---------- Input data ----------

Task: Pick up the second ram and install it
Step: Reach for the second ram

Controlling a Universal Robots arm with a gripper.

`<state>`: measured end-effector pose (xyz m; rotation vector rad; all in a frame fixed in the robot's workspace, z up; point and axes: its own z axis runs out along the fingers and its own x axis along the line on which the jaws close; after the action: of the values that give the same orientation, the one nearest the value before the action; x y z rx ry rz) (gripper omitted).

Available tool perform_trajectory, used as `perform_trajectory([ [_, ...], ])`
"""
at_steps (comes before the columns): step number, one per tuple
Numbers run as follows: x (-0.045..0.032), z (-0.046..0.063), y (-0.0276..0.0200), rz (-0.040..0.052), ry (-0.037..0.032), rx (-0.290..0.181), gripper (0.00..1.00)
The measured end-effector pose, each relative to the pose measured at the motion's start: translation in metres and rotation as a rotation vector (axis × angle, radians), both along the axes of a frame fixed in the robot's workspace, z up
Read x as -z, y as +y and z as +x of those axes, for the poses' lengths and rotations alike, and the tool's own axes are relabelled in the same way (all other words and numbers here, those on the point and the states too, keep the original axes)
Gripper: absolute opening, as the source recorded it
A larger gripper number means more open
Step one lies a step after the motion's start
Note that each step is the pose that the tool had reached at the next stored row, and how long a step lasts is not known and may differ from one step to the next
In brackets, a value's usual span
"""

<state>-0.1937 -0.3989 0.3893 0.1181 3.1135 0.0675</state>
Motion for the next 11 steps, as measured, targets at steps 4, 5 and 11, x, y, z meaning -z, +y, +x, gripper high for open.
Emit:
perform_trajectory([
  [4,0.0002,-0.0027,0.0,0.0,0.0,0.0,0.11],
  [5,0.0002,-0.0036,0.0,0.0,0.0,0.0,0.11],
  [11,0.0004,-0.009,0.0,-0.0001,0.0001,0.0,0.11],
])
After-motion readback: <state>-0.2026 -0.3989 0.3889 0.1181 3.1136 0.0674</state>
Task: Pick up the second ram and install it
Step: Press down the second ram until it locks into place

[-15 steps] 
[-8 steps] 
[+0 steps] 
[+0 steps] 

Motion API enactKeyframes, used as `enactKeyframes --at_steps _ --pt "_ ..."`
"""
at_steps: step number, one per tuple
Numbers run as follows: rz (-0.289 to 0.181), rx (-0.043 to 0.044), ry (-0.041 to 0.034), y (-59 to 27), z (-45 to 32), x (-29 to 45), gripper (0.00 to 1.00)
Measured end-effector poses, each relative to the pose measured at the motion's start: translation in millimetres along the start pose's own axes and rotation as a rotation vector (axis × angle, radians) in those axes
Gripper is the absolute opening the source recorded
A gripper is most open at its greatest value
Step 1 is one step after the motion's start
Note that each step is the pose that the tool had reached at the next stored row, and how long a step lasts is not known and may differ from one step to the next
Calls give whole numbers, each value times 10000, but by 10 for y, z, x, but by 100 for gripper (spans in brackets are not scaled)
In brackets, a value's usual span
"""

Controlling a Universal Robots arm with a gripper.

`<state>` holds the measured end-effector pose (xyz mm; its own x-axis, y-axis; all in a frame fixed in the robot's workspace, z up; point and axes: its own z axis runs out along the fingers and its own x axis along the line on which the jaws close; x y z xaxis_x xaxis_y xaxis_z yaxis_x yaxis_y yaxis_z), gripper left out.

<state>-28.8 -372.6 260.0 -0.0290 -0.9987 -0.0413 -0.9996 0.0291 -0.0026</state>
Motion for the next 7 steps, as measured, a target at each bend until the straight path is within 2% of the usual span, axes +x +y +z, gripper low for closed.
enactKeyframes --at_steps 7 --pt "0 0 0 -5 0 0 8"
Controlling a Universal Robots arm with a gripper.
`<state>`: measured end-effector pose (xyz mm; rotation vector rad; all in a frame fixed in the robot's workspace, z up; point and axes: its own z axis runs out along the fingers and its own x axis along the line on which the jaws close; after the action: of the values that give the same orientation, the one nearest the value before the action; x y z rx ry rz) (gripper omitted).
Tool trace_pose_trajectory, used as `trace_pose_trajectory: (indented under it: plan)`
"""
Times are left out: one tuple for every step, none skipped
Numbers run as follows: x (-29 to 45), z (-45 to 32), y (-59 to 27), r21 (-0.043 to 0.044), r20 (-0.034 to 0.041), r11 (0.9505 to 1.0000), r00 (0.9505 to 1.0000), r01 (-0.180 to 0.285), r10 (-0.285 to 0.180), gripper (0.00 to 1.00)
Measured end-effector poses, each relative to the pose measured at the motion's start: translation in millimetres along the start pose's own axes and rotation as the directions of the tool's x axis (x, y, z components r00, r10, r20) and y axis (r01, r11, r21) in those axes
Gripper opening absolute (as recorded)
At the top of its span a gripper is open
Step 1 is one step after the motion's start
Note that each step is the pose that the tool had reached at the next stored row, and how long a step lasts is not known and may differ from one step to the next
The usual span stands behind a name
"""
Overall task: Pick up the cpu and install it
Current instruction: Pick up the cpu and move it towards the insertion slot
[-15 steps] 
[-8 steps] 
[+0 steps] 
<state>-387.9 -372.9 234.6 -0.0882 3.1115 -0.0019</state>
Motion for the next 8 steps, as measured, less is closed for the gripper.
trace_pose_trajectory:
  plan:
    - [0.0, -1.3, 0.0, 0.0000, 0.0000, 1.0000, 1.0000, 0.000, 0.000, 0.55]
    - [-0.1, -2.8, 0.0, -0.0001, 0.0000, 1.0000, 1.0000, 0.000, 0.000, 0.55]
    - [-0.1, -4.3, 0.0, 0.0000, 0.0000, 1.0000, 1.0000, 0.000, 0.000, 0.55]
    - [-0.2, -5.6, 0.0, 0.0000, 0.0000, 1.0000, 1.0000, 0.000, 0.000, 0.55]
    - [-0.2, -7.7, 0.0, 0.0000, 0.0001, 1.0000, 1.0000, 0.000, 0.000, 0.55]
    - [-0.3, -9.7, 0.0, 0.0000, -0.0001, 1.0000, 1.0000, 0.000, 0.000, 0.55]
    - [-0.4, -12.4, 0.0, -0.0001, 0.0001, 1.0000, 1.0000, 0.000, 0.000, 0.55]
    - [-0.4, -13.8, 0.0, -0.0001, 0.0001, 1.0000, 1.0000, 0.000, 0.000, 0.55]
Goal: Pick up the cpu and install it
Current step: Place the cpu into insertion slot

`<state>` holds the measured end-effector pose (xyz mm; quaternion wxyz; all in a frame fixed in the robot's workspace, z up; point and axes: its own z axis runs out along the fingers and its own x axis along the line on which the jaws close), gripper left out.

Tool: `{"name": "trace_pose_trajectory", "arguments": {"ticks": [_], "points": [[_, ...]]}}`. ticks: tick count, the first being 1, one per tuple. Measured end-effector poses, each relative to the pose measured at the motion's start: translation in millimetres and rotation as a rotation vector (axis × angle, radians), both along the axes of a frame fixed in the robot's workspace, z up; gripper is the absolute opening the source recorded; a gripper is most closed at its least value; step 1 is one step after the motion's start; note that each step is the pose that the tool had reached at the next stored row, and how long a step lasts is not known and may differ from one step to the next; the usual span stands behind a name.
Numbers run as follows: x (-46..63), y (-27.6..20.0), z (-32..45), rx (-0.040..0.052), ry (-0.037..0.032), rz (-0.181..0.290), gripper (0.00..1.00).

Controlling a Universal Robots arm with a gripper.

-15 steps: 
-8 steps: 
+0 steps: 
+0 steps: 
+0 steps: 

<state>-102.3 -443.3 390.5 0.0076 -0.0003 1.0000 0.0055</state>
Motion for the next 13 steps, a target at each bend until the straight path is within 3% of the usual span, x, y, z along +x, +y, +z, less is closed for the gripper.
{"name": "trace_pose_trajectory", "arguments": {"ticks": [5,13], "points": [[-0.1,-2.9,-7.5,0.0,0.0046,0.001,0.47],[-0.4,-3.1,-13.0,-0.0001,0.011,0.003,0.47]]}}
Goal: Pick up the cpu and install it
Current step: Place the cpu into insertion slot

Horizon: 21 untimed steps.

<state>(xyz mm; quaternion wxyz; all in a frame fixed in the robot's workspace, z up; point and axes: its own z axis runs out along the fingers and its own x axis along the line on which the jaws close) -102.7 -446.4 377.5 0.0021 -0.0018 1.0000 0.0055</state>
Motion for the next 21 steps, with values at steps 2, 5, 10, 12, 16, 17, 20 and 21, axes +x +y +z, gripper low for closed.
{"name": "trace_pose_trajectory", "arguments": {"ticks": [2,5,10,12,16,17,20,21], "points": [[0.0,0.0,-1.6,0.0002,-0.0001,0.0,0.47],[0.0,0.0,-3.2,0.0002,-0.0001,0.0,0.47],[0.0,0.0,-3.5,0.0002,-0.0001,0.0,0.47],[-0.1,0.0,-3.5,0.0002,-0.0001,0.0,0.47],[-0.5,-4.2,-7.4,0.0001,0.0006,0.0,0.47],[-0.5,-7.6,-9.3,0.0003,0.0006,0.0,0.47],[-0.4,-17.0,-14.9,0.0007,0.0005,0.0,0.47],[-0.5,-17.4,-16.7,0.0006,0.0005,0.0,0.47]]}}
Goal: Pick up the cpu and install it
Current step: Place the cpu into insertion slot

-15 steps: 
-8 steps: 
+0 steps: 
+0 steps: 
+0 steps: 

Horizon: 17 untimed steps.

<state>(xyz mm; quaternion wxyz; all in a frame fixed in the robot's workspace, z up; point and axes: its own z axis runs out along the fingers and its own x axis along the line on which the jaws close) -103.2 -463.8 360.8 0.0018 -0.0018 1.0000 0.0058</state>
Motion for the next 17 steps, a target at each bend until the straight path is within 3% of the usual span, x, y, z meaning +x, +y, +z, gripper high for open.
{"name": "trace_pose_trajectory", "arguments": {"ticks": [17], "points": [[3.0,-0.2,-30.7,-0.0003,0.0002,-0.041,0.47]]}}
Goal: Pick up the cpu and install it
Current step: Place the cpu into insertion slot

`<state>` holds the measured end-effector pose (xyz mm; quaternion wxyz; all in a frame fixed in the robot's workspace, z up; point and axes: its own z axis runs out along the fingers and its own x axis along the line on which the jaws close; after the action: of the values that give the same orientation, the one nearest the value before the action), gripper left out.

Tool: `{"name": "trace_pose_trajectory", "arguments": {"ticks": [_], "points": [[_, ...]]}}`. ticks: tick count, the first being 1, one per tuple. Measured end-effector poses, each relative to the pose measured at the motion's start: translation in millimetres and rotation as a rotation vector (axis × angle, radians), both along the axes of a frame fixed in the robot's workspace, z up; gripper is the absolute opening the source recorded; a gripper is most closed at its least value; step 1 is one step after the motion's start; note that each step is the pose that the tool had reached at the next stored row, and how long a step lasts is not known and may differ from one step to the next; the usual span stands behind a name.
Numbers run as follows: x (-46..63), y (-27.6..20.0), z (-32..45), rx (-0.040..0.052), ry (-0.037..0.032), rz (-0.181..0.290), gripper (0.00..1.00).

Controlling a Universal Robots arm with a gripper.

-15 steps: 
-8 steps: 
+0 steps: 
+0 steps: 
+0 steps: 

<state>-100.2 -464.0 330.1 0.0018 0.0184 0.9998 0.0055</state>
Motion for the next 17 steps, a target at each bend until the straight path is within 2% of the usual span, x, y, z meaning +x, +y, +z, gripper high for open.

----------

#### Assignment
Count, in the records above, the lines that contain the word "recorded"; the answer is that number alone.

#### Task response
5